_Stored dataset items_.
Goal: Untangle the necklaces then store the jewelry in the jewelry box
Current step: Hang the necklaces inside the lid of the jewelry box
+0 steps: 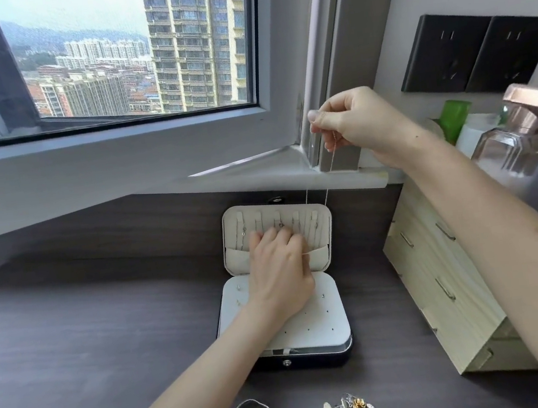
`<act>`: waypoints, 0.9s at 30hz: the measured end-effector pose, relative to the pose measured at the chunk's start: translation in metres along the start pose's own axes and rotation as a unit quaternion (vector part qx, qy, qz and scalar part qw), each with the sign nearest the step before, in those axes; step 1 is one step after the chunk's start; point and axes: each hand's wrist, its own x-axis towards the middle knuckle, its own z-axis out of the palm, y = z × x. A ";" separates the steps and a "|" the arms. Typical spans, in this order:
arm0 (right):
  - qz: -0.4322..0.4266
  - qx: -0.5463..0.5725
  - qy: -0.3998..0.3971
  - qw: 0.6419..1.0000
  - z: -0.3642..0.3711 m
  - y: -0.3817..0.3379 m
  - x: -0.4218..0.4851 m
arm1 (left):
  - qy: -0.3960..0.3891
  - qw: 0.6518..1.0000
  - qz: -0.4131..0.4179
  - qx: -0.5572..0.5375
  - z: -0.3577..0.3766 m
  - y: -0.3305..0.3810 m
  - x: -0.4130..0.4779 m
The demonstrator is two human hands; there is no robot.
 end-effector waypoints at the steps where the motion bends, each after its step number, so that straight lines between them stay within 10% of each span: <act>1: 0.001 -0.008 -0.008 1.000 0.001 0.002 -0.003 | 0.001 1.000 0.001 0.000 0.000 0.000 0.000; 13: -0.004 -0.199 -0.069 0.978 0.037 0.046 -0.039 | -0.010 1.000 -0.009 0.009 0.000 -0.001 0.001; 27: -0.143 -0.501 0.167 0.837 0.076 0.091 -0.055 | -0.010 1.000 -0.020 -0.009 0.001 0.000 0.001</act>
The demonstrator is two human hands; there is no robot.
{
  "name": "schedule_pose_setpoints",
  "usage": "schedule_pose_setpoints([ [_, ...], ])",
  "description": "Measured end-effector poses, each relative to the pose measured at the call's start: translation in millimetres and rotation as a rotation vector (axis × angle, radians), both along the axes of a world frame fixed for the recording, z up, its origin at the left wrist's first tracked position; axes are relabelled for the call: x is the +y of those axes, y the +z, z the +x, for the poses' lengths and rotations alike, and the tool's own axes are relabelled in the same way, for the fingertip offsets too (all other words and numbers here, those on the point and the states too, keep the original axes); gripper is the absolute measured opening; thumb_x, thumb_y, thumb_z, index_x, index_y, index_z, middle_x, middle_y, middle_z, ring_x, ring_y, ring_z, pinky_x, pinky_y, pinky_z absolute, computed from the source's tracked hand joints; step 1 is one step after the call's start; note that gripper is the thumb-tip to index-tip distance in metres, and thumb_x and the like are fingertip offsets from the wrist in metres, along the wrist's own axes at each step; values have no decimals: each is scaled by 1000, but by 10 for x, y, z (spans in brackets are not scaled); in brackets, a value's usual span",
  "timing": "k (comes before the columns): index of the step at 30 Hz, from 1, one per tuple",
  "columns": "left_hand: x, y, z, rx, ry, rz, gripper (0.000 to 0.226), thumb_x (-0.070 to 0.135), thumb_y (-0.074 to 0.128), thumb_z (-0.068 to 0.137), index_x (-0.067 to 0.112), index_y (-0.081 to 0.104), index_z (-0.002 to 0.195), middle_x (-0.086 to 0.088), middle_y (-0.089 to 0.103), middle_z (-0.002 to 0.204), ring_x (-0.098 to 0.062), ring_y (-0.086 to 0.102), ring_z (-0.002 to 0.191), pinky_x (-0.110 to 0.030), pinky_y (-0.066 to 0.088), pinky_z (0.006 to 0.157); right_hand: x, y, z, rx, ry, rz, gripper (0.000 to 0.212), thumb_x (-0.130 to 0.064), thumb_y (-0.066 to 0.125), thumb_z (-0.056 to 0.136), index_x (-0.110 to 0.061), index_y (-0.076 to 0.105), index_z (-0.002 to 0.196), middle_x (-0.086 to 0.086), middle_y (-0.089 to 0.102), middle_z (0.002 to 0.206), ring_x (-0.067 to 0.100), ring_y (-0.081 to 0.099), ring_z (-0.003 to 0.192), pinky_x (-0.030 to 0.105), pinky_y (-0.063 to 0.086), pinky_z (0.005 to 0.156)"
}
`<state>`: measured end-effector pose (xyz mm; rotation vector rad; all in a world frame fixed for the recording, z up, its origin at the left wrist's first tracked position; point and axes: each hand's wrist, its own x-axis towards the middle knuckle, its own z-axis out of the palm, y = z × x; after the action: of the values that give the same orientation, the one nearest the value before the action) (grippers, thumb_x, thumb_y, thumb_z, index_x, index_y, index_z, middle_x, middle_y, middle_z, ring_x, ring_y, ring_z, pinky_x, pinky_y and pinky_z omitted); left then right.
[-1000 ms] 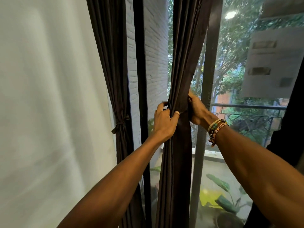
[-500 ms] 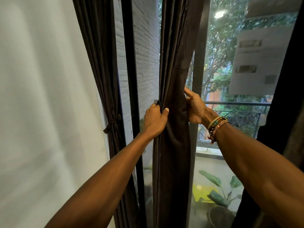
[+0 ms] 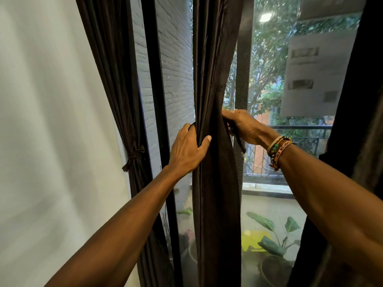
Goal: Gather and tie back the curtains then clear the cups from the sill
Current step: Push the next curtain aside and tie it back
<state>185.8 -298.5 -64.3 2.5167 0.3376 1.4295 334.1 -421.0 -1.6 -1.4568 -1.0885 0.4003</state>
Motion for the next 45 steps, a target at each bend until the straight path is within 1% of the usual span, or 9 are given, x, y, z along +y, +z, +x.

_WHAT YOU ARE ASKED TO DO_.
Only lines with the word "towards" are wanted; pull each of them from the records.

_RESPONSE BELOW_.
`<act>`: waypoints, 0.9s at 30hz: the measured end-effector pose, relative to the pose measured at the chunk's start: translation in metres along the start pose's own axes and rotation as a unit quaternion (vector part qx, qy, qz and scalar part qw), each with the sign nearest the step before, in those axes; step 1 is one step after the chunk's start; point and axes: each hand's wrist, its own x-axis towards the middle knuckle, its own z-axis out of the palm, y = z × x. A ";" separates the steps and a "|" the arms. Typical spans, in this order:
`<state>`: measured end-effector pose (xyz mm; rotation vector rad; all in a world frame fixed for the recording, z up, its origin at the left wrist's first tracked position; point and axes: each hand's wrist, its own x-axis towards the middle knuckle, its own z-axis out of the palm, y = z × x; after the action: of the values that give the same orientation, the one nearest the value before the action) (grippers, thumb_x, thumb_y, thumb_z, index_x, index_y, index_z, middle_x, middle_y, middle_z, ring_x, ring_y, ring_z, pinky_x, pinky_y and pinky_z omitted); left then right.

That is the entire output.